Very fast infeed to part center, no coolant, no worry about blank diameter, fast longitudinal feed to minimize running over the already knurled area. For parts with no longitudinal feed, fast onto the part and fast off. Try to do the knurl in as few revolutions of the part as possible (it should only require one revolution of the part).
The no coolant business came from the knurl making company I bought from. They recommended it and I've seen no advantage with coolant. I do program the CNC a short spurt of coolant on the knurl axles for lubrication prior to part contact otherwise the carbide axles and wheels can get fairly hot on long runs.

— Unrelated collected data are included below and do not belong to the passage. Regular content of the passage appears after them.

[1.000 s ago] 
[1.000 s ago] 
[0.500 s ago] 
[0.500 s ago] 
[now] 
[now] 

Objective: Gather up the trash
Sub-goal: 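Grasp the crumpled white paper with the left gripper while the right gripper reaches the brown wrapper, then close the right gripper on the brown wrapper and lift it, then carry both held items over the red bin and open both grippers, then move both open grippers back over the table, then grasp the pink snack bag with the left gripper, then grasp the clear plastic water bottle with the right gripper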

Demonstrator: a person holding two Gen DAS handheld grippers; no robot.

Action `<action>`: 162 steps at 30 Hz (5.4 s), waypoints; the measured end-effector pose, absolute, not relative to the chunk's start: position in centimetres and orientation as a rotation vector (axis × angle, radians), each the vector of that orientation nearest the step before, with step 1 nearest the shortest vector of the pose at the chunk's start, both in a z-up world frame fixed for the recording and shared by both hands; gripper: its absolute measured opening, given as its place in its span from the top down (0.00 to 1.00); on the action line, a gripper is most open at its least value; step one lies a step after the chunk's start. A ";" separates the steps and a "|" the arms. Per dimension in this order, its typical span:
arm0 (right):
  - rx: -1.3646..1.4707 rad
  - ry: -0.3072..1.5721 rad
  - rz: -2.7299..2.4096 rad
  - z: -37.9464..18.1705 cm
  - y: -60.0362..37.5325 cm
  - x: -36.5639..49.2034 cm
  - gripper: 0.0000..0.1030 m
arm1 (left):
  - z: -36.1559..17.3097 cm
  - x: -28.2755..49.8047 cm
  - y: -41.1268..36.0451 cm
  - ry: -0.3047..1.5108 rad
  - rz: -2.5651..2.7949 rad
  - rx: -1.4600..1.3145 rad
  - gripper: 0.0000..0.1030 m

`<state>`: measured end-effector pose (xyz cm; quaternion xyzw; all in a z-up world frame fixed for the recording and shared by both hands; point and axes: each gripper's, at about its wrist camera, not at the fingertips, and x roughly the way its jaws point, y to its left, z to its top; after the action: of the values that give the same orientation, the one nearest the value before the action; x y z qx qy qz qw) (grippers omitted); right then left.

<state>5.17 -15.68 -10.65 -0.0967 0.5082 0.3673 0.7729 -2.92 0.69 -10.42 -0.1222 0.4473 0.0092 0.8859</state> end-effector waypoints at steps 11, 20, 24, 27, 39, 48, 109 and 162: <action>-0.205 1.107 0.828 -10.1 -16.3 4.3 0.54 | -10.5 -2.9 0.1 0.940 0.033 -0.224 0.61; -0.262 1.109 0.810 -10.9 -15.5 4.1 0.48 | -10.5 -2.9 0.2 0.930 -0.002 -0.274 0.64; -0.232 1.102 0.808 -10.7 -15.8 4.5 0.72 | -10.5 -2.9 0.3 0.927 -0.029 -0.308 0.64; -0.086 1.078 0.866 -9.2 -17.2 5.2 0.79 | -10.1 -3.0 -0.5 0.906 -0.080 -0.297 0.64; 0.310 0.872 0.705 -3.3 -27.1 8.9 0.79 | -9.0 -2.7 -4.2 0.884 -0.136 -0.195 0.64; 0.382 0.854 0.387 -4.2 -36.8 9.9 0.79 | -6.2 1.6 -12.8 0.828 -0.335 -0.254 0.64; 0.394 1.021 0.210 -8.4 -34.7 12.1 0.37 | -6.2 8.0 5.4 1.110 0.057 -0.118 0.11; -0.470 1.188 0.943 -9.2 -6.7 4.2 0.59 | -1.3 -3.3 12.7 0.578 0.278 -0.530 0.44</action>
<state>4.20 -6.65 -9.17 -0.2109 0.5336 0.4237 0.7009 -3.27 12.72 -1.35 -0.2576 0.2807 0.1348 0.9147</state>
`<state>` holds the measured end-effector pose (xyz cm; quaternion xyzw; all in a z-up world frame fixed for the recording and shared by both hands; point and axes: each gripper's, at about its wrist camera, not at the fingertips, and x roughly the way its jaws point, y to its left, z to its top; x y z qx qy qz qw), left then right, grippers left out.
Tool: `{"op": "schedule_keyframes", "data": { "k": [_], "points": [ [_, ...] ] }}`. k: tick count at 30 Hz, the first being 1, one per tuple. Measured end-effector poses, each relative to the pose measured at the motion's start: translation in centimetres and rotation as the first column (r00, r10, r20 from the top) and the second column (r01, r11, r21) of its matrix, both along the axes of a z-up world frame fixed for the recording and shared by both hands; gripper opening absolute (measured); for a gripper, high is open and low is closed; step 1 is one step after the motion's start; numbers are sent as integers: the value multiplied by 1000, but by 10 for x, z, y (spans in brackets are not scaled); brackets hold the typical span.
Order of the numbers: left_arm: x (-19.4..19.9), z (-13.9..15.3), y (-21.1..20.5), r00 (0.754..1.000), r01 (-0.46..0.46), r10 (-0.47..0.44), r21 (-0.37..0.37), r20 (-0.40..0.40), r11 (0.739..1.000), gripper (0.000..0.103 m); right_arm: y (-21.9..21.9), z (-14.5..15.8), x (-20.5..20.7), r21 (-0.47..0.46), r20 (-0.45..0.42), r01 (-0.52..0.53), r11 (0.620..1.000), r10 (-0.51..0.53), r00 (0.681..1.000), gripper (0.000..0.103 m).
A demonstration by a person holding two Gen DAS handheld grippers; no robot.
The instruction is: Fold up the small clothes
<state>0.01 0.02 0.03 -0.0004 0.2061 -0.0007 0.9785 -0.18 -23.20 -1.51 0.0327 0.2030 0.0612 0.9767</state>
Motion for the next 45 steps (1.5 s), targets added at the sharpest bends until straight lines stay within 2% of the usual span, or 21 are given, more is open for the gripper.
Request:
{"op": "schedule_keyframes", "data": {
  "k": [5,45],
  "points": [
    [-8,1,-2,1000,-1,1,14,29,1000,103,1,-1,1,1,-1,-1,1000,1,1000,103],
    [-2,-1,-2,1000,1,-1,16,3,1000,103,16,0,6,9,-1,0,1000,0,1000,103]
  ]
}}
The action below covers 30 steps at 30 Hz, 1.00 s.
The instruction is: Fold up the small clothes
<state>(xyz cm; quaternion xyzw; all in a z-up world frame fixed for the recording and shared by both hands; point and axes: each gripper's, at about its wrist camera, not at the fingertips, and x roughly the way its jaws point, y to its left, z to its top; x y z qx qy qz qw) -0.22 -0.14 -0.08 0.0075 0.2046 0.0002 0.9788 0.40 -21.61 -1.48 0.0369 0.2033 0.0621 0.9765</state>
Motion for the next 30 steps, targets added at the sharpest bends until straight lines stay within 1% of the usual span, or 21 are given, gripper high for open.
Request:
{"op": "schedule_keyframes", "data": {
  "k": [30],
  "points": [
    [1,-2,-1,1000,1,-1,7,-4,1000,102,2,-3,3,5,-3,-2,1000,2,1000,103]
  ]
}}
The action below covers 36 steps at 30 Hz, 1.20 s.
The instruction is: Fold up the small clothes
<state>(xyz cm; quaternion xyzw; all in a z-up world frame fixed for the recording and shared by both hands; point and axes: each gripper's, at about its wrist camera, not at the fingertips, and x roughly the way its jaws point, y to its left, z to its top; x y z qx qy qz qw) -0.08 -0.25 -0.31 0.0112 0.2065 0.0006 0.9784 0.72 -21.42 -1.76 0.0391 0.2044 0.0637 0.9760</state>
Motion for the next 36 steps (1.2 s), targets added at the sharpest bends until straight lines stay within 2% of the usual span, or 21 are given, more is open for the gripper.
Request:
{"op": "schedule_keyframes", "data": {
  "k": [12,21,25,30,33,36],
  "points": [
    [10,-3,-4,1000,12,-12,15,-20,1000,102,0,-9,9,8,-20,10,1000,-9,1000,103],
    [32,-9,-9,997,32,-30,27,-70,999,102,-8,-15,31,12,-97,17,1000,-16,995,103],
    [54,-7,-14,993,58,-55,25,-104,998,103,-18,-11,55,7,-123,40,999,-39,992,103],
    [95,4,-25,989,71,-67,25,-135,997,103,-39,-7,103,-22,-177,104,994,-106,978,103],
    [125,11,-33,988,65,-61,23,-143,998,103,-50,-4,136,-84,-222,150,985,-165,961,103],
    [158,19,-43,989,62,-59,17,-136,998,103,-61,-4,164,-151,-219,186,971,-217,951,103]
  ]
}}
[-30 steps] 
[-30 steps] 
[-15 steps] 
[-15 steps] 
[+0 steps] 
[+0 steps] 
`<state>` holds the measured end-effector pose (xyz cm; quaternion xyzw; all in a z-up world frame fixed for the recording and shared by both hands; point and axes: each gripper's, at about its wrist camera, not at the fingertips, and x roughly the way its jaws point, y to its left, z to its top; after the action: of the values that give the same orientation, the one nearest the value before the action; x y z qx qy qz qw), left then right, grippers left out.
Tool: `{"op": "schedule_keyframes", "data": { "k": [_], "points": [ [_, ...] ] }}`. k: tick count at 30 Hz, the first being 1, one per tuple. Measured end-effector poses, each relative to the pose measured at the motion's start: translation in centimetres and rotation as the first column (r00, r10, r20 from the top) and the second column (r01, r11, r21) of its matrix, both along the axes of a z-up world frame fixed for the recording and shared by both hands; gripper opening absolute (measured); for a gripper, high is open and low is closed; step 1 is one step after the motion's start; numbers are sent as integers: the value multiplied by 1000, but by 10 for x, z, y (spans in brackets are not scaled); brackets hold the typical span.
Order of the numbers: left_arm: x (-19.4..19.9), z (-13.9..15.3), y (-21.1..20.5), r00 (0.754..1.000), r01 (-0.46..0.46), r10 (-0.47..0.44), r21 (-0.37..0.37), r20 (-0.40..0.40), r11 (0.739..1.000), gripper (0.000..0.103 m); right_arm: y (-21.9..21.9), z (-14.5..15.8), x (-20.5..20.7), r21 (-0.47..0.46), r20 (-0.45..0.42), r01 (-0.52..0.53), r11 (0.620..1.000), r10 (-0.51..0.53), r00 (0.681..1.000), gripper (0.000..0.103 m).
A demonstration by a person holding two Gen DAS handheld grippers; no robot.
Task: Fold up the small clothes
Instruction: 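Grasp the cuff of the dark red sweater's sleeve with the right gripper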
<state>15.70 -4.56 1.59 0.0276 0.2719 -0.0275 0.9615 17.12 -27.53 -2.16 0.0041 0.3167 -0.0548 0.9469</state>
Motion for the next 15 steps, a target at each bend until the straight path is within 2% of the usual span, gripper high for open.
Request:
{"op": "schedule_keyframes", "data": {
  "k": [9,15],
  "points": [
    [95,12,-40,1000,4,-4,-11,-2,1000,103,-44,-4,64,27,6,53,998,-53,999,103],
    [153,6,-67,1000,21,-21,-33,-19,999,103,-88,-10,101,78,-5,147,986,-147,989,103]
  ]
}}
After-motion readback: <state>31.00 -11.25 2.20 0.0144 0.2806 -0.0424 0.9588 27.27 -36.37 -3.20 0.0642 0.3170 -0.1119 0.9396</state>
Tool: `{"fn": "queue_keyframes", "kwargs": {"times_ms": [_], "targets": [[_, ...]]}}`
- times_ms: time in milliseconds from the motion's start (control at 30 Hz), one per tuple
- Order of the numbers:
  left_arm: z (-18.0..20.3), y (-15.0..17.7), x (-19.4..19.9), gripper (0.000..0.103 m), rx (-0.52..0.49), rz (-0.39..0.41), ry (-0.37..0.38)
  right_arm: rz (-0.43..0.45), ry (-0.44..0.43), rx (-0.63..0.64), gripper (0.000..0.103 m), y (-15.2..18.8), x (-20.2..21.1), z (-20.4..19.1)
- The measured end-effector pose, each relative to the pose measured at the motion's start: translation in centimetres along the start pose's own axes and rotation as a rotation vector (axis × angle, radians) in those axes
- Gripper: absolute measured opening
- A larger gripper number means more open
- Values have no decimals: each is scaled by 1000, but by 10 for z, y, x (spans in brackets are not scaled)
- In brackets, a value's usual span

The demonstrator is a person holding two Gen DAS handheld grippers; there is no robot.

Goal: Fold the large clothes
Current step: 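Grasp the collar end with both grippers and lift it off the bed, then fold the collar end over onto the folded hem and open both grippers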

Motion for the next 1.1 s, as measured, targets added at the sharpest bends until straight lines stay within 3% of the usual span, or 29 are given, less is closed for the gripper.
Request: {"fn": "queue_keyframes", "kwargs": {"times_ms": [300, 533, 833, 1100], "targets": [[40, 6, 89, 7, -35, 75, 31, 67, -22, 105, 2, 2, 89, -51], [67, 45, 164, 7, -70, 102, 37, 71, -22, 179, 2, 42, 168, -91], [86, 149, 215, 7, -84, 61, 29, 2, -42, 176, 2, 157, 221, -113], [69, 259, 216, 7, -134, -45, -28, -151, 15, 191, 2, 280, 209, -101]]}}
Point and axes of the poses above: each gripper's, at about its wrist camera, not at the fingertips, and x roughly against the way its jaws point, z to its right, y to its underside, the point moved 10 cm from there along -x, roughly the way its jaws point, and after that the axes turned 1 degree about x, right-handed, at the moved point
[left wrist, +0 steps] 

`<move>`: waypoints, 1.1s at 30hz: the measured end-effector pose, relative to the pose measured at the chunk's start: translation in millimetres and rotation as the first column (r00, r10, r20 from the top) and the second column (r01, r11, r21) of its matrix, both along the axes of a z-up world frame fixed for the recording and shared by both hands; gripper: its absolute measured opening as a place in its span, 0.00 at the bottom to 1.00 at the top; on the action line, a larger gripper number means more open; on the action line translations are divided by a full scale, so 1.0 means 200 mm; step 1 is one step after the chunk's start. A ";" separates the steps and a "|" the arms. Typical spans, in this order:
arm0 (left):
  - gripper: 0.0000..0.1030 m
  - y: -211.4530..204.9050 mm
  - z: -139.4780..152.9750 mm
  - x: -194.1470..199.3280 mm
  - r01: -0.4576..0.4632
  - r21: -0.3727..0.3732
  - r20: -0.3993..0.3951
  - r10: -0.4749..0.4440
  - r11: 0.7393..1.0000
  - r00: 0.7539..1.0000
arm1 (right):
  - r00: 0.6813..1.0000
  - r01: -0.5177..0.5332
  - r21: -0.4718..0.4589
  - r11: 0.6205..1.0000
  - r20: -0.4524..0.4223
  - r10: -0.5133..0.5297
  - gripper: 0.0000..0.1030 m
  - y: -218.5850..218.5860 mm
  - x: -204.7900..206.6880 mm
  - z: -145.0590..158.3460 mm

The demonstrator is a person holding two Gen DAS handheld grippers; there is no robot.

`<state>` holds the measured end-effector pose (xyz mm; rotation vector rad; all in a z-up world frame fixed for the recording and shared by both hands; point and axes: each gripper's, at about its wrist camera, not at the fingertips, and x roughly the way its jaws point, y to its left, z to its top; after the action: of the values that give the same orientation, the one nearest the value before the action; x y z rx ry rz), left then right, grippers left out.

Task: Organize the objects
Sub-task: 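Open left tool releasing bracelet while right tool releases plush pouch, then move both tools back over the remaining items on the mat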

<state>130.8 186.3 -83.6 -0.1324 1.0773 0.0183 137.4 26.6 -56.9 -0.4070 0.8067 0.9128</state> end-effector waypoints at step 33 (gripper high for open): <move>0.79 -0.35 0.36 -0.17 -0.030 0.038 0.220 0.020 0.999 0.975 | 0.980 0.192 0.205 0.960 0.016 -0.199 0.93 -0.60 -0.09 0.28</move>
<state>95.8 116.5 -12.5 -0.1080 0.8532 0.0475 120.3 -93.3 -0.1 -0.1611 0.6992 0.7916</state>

Do not knurl aluminum if the parts will be color anodized. Aluminum makes fine flecks of swarth even with forming knurls, those fine flecks get pressed into the knurl surface. During anodizing some of those flecks can break loose leaving an obvious uncolored spot in your part, it shows up especially bad with black color. Old timers in the anodizing business tell me the used to dip black parts in India ink to cover the spots.
After my first disaster with speckled black diamond knurled aluminum knobs I started looking around. It's surprising how few diamond knurled black knobs you'll find. Most knobs are made from bar stock with a straight knurl made in the extrusion process.
Delrin knurls very well. For some unknown reason I expected it wouldn't.
On a few rare occasions I've gotten doofus customer prints with a close tolerance like +/-.005" on knurl diameters. Hard to accomplish, we'd get it close, then take a skim turning pass over knurl to size.